WHAT THE EXERCISE ASKS |
Return only the lines starting at the line that contains "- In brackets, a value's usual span" and ending with the final line of the listing; include both endpoints.
::::::
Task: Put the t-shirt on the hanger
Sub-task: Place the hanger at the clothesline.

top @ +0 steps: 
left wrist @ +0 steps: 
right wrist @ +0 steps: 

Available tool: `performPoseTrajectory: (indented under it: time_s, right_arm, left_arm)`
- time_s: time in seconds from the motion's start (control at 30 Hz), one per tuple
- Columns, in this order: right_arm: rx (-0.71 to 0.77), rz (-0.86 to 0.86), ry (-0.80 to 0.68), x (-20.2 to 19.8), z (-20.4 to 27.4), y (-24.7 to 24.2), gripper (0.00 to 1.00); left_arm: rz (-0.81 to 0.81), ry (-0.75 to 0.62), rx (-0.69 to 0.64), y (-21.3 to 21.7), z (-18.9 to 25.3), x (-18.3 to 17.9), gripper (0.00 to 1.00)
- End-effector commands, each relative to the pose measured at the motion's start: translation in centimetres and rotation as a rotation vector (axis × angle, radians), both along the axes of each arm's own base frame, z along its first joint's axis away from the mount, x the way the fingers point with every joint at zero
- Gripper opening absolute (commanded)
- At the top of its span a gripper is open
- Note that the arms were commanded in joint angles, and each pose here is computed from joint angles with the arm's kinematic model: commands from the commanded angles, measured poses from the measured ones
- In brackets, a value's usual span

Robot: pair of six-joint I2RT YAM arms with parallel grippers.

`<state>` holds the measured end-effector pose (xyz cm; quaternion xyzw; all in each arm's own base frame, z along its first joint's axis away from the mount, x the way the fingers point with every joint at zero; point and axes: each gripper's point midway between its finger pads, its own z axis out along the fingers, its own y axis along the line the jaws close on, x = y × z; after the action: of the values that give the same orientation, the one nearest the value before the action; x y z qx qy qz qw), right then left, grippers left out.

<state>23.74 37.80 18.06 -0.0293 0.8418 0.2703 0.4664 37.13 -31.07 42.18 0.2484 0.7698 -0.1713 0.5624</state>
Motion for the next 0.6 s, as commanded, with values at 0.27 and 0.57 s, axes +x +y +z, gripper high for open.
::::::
RESULT |
- In brackets, a value's usual span

Robot: pair of six-joint I2RT YAM arms with parallel grippers.

`<state>` holds the measured end-effector pose (xyz cm; quaternion xyzw; all in each arm's own base frame, z along its first joint's axis away from the mount, x the way the fingers point with every joint at zero; point and axes: each gripper's point midway between its finger pads, its own z axis out along the fingers, its own y axis along the line the jaws close on, x = y × z; after the action: of the values that give the same orientation, the one nearest the value before the action; x y z qx qy qz qw), right then left, grippers left out.

<state>23.74 37.80 18.06 -0.0293 0.8418 0.2703 0.4664 37.13 -31.07 42.18 0.2484 0.7698 -0.1713 0.5624</state>
Motion for the next 0.6 s, as commanded, with values at 0.27 and 0.57 s, axes +x +y +z, gripper high for open.

What the exercise asked for is complete.